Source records
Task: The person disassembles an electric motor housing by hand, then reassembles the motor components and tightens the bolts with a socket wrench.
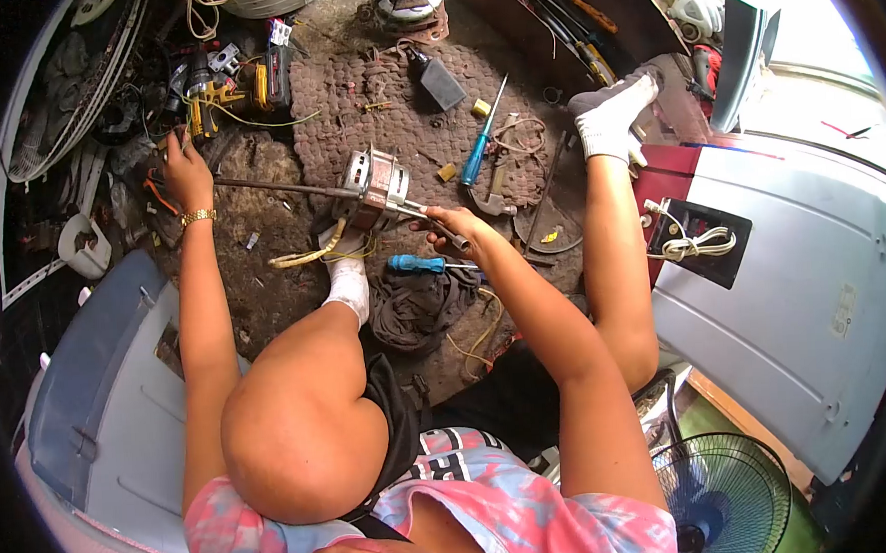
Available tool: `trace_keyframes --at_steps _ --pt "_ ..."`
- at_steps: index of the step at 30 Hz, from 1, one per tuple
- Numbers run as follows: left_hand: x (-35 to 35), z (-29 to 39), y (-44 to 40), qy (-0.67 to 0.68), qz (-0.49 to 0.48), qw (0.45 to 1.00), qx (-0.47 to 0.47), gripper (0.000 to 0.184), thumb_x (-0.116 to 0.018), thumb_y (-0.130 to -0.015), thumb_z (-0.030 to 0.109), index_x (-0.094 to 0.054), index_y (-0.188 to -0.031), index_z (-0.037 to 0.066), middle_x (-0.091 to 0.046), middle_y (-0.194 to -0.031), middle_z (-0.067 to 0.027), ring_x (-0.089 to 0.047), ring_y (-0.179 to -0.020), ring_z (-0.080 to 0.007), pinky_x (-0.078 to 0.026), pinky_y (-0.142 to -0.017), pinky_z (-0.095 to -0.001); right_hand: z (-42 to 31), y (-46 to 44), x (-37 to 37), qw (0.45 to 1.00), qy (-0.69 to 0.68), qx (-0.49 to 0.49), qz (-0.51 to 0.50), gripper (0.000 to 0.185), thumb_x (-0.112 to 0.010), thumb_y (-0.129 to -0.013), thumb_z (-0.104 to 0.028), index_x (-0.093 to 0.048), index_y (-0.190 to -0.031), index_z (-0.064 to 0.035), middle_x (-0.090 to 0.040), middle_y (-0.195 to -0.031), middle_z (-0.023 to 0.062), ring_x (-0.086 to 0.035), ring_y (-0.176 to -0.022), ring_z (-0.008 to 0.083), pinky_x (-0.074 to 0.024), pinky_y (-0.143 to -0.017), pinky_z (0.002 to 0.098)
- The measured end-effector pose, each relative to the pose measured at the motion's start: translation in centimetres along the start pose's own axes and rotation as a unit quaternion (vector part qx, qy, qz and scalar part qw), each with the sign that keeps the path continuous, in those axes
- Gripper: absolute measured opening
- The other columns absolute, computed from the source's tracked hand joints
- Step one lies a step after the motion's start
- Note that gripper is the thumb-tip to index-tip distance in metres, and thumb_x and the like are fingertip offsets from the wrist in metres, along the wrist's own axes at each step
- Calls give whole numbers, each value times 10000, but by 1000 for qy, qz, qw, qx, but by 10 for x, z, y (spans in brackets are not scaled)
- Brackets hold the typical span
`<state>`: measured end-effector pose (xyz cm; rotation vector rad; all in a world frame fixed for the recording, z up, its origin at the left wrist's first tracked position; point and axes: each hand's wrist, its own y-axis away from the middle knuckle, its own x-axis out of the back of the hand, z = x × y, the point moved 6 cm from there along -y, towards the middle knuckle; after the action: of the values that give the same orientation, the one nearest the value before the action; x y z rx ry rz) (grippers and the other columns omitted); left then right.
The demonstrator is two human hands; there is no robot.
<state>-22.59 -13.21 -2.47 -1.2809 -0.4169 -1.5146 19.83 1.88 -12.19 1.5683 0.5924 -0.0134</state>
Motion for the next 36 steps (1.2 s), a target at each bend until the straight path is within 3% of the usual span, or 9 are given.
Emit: trace_keyframes --at_steps 4,7,12,18,22,25,29,33,36 --pt "30 22 -10 50 33 996 -61 238 -498 -905 198 -565 -1132 180 -635 -738 -192 -629 -677 -355 -452 -514 -439 -3 3 -2 1000 -2 4 1 295 -513 -920 -174 -466 -1127 30 -637 -940 175 -503 -519 137 -416 -365 212" --pt "47 52 -25 23 12 994 -110 286 -504 -917 213 -567 -1190 153 -591 -564 -129 -590 -506 -288 -363 -422 -380 -3 3 0 1000 -2 6 2 285 -511 -922 -171 -472 -1120 30 -636 -933 171 -500 -523 142 -403 -370 214" --pt "27 57 -44 -42 -119 988 -84 282 -510 -893 229 -547 -1169 188 -632 -769 -205 -612 -731 -400 -467 -584 -485 -3 3 -3 1000 12 2 8 251 -523 -918 -170 -485 -1076 22 -637 -902 158 -491 -518 138 -394 -373 229" --pt "-61 -21 -20 -68 -226 971 -30 319 -497 -895 237 -555 -1194 143 -643 -866 -210 -614 -795 -401 -482 -672 -494 -1 0 -1 1000 11 10 -1 248 -544 -906 -166 -479 -1059 18 -637 -881 158 -498 -511 139 -391 -375 231" --pt "-59 -29 -3 -104 -282 954 0 343 -460 -915 232 -530 -1242 156 -651 -901 -191 -622 -815 -388 -487 -684 -492 -2 4 -4 1000 14 10 12 248 -544 -906 -163 -477 -1056 22 -635 -877 157 -501 -516 135 -386 -373 225" --pt "-32 -10 -10 -126 -234 964 8 330 -488 -870 209 -534 -1196 175 -649 -875 -201 -614 -837 -414 -481 -713 -508 0 2 -4 1000 9 9 17 244 -545 -905 -159 -481 -1051 26 -635 -882 160 -506 -523 134 -382 -368 225" --pt "8 21 -19 -112 -179 977 -19 393 -465 -875 147 -474 -1259 230 -654 -854 -182 -621 -786 -403 -480 -655 -494 0 1 -4 1000 4 13 6 245 -540 -907 -156 -485 -1057 29 -637 -888 160 -508 -529 135 -386 -371 226" --pt "49 28 -4 -54 -40 997 -26 451 -501 -885 132 -477 -1285 338 -657 -848 -174 -636 -740 -350 -487 -587 -444 1 1 -3 1000 3 15 4 258 -524 -915 -157 -486 -1080 36 -636 -874 149 -511 -536 140 -398 -383 228" --pt "54 14 15 -39 -12 999 2 495 -510 -858 73 -481 -1295 304 -668 -892 -140 -646 -758 -317 -493 -592 -410 -1 6 -9 1000 8 14 8 259 -520 -916 -154 -475 -1088 35 -625 -876 148 -509 -541 140 -401 -387 224"
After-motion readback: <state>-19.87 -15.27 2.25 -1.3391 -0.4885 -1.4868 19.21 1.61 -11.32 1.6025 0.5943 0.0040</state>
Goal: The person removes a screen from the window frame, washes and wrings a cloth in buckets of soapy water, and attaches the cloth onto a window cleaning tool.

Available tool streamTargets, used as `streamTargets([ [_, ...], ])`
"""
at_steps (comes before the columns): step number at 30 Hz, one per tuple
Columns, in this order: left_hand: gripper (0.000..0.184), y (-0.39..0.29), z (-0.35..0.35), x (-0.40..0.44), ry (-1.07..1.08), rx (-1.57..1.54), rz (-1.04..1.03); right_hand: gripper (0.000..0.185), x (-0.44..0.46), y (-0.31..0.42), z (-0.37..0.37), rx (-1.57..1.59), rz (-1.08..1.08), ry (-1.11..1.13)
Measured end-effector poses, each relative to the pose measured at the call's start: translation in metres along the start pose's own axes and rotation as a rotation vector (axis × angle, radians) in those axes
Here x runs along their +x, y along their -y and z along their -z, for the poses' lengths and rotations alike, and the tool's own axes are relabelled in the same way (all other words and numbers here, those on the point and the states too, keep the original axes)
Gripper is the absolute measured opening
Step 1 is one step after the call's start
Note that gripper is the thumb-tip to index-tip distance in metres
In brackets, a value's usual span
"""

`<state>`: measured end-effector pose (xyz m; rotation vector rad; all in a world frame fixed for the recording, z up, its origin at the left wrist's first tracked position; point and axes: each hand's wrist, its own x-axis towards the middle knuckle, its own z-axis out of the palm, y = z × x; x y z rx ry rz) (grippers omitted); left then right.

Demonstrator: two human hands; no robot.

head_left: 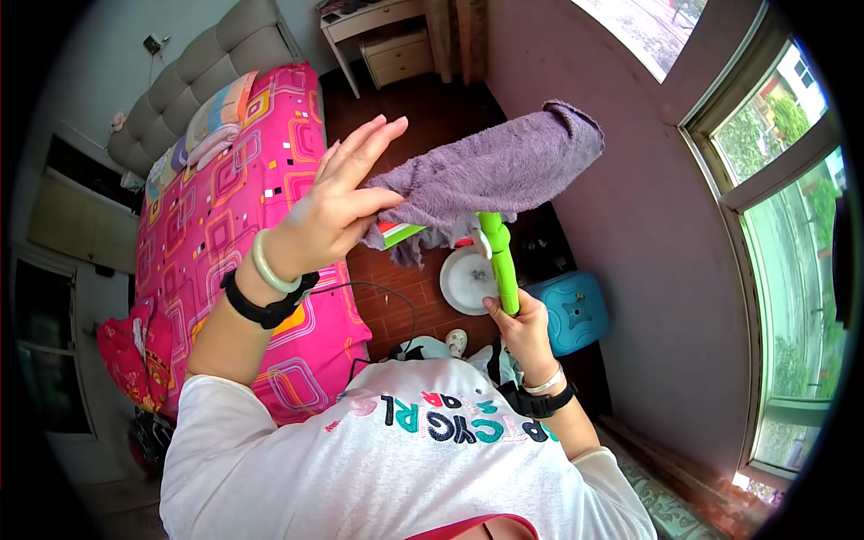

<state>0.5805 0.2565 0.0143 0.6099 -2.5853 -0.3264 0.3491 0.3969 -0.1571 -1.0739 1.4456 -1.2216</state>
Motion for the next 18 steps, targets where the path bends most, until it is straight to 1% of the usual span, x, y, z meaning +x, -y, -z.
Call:
streamTargets([
  [2,0.011,0.010,0.000,-0.006,0.025,-0.260,-0.029,0.017,0.001,0.005,0.002,-0.059,0.015,-0.023],
  [3,0.013,0.008,0.002,-0.009,0.062,-0.376,0.000,0.017,0.001,0.008,0.002,-0.070,0.010,-0.036],
  [6,0.022,-0.017,0.012,-0.006,0.078,-0.035,0.077,0.017,0.004,0.015,0.002,-0.084,0.005,-0.057],
  [7,0.023,-0.022,0.006,-0.006,0.014,0.094,0.118,0.017,0.003,0.015,0.001,-0.075,0.008,-0.047],
  [8,0.023,-0.020,0.002,-0.007,-0.024,0.064,0.099,0.017,0.003,0.015,0.000,-0.067,0.009,-0.034],
  [10,0.022,-0.015,-0.007,-0.008,-0.099,0.003,0.056,0.017,0.004,0.014,0.001,0.078,-0.068,0.037],
  [11,0.020,-0.015,-0.008,-0.010,-0.111,0.069,0.076,0.017,0.004,0.014,0.002,0.149,-0.106,0.069],
  [14,0.023,-0.043,-0.030,-0.009,-0.169,0.463,0.204,0.017,0.006,0.021,-0.001,0.187,-0.137,0.088],
  [15,0.025,-0.049,-0.050,-0.012,-0.216,0.547,0.201,0.018,0.007,0.026,-0.002,0.185,-0.145,0.087],
  [16,0.035,-0.050,-0.070,-0.016,-0.203,0.641,0.194,0.017,0.008,0.025,-0.003,0.159,-0.127,0.081],
  [18,0.048,-0.060,-0.097,-0.022,-0.101,0.678,0.337,0.017,0.010,0.018,-0.005,0.107,-0.094,0.065],
])
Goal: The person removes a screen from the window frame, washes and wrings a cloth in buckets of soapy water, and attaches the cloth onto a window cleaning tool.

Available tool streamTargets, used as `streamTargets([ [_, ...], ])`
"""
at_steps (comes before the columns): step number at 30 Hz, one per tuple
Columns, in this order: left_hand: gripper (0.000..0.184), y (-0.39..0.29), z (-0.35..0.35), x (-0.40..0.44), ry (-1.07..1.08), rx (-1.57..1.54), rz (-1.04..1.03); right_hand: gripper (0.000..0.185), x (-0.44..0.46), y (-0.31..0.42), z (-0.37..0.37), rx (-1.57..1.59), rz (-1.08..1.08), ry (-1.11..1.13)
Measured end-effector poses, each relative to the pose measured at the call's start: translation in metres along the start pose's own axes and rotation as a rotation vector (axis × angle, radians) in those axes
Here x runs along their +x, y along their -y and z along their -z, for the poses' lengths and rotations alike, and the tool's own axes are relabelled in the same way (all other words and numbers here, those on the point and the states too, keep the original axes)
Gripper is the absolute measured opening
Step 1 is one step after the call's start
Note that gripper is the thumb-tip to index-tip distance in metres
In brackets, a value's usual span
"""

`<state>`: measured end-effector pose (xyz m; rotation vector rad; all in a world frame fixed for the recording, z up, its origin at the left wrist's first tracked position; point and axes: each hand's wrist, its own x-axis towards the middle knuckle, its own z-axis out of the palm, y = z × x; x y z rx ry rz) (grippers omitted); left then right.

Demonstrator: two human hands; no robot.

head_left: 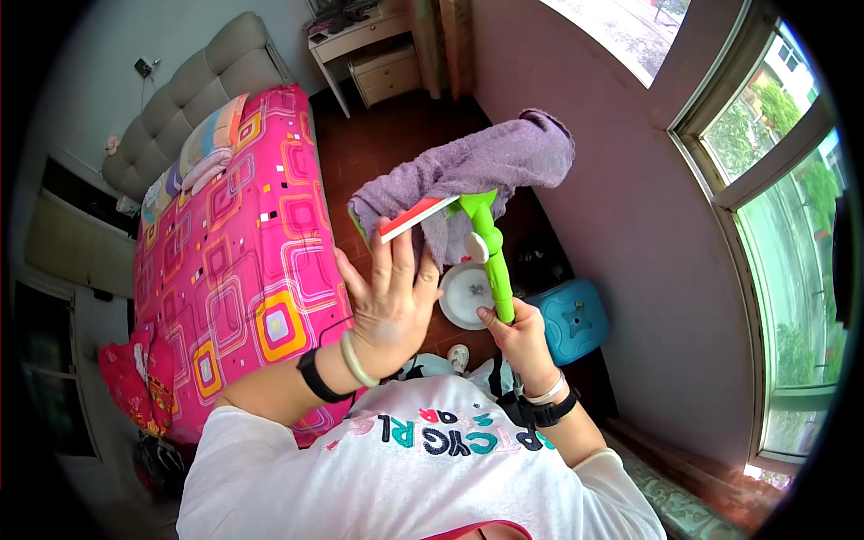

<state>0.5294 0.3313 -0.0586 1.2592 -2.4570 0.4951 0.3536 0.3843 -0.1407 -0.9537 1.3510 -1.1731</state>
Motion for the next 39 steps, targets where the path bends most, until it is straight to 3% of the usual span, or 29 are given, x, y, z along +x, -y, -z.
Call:
streamTargets([
  [3,0.061,-0.017,0.023,-0.004,0.194,-0.093,-0.083,0.015,0.003,-0.013,-0.008,-0.127,0.170,-0.094],
  [6,0.045,0.006,0.054,-0.014,0.554,-0.347,-0.622,0.016,0.003,-0.009,-0.005,-0.260,0.201,-0.154],
  [8,0.034,0.022,0.115,0.035,0.865,-0.366,-0.560,0.016,-0.001,-0.006,-0.002,-0.362,0.202,-0.167],
  [9,0.032,0.027,0.118,0.052,0.393,-0.354,-0.532,0.017,-0.001,-0.010,-0.001,-0.390,0.234,-0.174],
  [10,0.035,0.027,0.121,0.077,0.150,-0.282,-0.525,0.018,-0.002,-0.014,-0.002,-0.420,0.265,-0.177],
  [12,0.057,0.024,0.103,0.115,0.177,-0.130,-0.493,0.019,-0.007,-0.015,-0.005,-0.523,0.267,-0.160],
  [13,0.064,0.018,0.084,0.125,0.227,0.096,-0.471,0.020,-0.009,-0.016,-0.005,-0.575,0.269,-0.155],
  [16,0.054,0.012,0.039,0.133,0.134,0.371,-0.559,0.021,-0.015,-0.023,-0.010,-0.536,0.342,-0.178],
  [18,0.043,0.016,0.035,0.146,0.299,0.200,-0.539,0.018,-0.018,-0.027,-0.007,-0.584,0.346,-0.151],
  [20,0.032,0.030,0.033,0.171,0.444,-0.262,-0.495,0.016,-0.023,-0.024,-0.003,-0.587,0.324,-0.114],
  [24,0.024,0.045,0.044,0.194,0.827,-1.043,-0.171,0.017,-0.027,-0.029,0.006,-0.595,0.459,-0.111],
  [25,0.023,0.046,0.047,0.195,0.882,-1.076,-0.089,0.017,-0.028,-0.028,0.006,-0.597,0.466,-0.106],
  [28,0.024,0.048,0.051,0.209,0.917,-0.776,-0.399,0.018,-0.033,-0.025,0.004,-0.627,0.484,-0.067],
  [32,0.028,0.028,0.071,0.235,1.245,-0.323,-0.454,0.019,-0.035,-0.022,-0.002,-0.654,0.487,0.006],
  [34,0.025,0.025,0.053,0.246,1.274,-0.273,-0.523,0.020,-0.035,-0.019,-0.004,-0.603,0.451,0.020],
  [37,0.016,0.019,0.044,0.256,1.473,-0.377,-0.293,0.019,-0.037,-0.016,-0.005,-0.606,0.444,0.012],
  [39,0.016,0.019,0.038,0.252,1.541,-0.401,-0.269,0.019,-0.037,-0.022,-0.004,-0.642,0.478,0.031],
])
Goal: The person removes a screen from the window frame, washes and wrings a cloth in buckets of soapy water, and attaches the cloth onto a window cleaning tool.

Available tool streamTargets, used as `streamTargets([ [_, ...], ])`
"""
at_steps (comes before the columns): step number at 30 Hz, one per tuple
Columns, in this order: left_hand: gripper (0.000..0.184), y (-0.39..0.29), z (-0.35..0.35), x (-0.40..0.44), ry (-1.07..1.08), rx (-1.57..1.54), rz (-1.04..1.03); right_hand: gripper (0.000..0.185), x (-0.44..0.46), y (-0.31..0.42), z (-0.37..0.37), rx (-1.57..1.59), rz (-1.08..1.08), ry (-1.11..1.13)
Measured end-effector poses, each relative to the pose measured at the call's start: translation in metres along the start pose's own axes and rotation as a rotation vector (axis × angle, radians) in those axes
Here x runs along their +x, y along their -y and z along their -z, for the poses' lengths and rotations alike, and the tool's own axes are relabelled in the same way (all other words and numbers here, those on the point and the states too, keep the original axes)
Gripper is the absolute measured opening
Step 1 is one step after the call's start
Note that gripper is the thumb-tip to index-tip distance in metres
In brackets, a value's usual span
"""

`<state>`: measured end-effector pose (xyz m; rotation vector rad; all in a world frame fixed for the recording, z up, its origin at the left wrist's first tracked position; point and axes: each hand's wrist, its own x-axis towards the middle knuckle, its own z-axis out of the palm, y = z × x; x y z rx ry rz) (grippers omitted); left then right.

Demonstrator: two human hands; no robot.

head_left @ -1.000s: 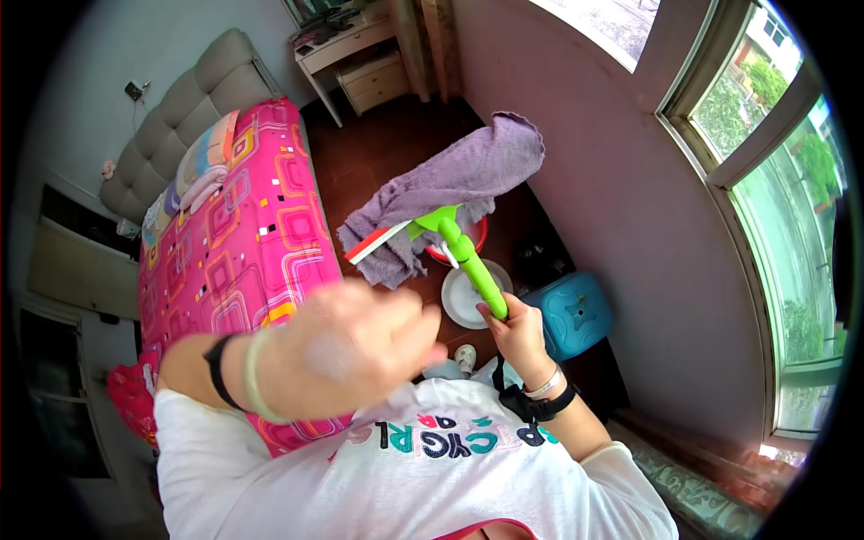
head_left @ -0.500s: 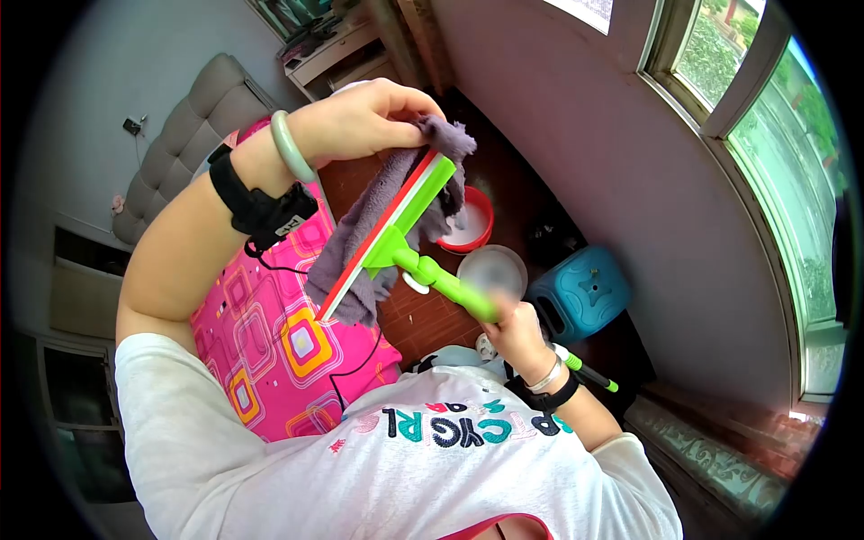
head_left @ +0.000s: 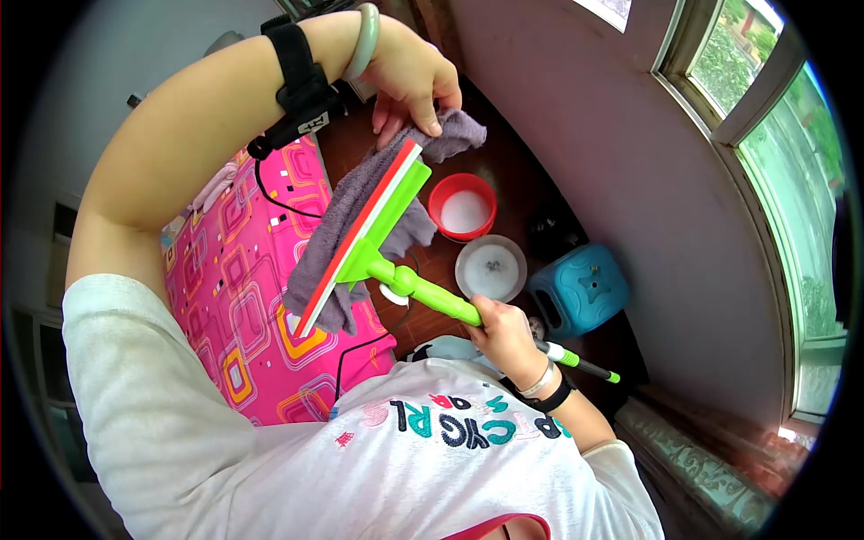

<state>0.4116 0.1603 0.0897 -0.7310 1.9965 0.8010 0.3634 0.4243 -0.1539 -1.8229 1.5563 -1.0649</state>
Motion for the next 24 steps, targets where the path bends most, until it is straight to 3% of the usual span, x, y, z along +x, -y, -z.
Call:
streamTargets([
  [2,0.018,-0.007,-0.005,0.008,0.019,0.130,-0.013,0.018,0.000,-0.001,0.000,-0.012,0.001,0.026],
  [3,0.025,-0.009,-0.010,0.019,0.002,0.469,-0.150,0.017,0.002,0.003,0.000,-0.009,-0.015,0.053],
  [6,0.027,-0.041,-0.036,0.021,0.060,0.897,-0.278,0.016,0.008,0.010,0.003,0.017,-0.047,0.123],
  [11,0.022,-0.066,-0.087,0.026,0.071,1.100,-0.213,0.015,0.022,0.014,0.006,0.070,-0.082,0.178],
  [13,0.023,-0.063,-0.090,0.022,0.083,1.143,-0.161,0.020,0.025,0.012,0.006,0.102,-0.090,0.106],
  [15,0.025,-0.054,-0.086,0.010,-0.142,1.035,-0.163,0.022,0.029,0.003,0.005,0.188,-0.139,0.073],
  [16,0.023,-0.042,-0.089,-0.002,-0.538,1.100,-0.411,0.027,0.032,0.002,0.007,0.133,-0.080,-0.011],
  [17,0.023,-0.034,-0.087,-0.010,-0.708,0.990,-0.488,0.028,0.034,0.003,0.011,0.155,-0.136,0.006],
  [19,0.019,-0.041,-0.100,-0.048,-0.931,0.786,-0.441,0.031,0.038,0.008,0.021,0.195,-0.247,0.038],
  [21,0.019,-0.034,-0.135,-0.069,-0.987,0.609,-0.218,0.037,0.040,0.004,0.025,0.184,-0.277,0.011],
  [23,0.026,-0.011,-0.167,-0.065,-0.952,0.294,-0.221,0.038,0.042,0.001,0.027,0.231,-0.331,-0.027],
  [24,0.026,0.011,-0.182,-0.052,-0.881,-0.059,-0.200,0.038,0.042,-0.006,0.022,0.303,-0.323,-0.083],
])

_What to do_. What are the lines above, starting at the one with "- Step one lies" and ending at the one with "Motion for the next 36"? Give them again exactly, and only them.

_Task answer_.
- Step one lies a step after the motion's start
- Note that gripper is the thumb-tip to index-tip distance in metres, and thumb_x and the like are fingertip offsets from the wrist in metres, along the wrist's own axes at each step
- Calls give whole numbers, each value times 10000, but by 1000 for qy, qz, qw, qx, but by 10 for x, z, y (spans in brackets are not scaled)
- Brackets hold the typical span
`<state>`: measured end-effector pose (xyz cm; rotation vector rad; all in a world frame fixed for the recording, z up, its origin at the left wrist's first tracked position; point and axes: each hand's wrist, its own y-axis away from the middle knuckle, its own x-axis out of the back of the hand, z = x × y, the point moved 6 cm from there along -y, towards the middle knuckle; after the action: of the values that give the same orientation, the one nearest the value before the action; x y z rx ry rz) (grippers and the other columns omitted); left then right.
The demonstrator is two human hands; there is no robot.
<state>-22.59 -13.21 -2.47 -1.2809 -0.4169 -1.5146 19.83 1.88 -12.19 1.5683 0.5924 -0.0134</state>
Motion for the next 36 steps (1.2 s), a target at each bend until the straight path is within 3% of the usual span, or 9 are given.

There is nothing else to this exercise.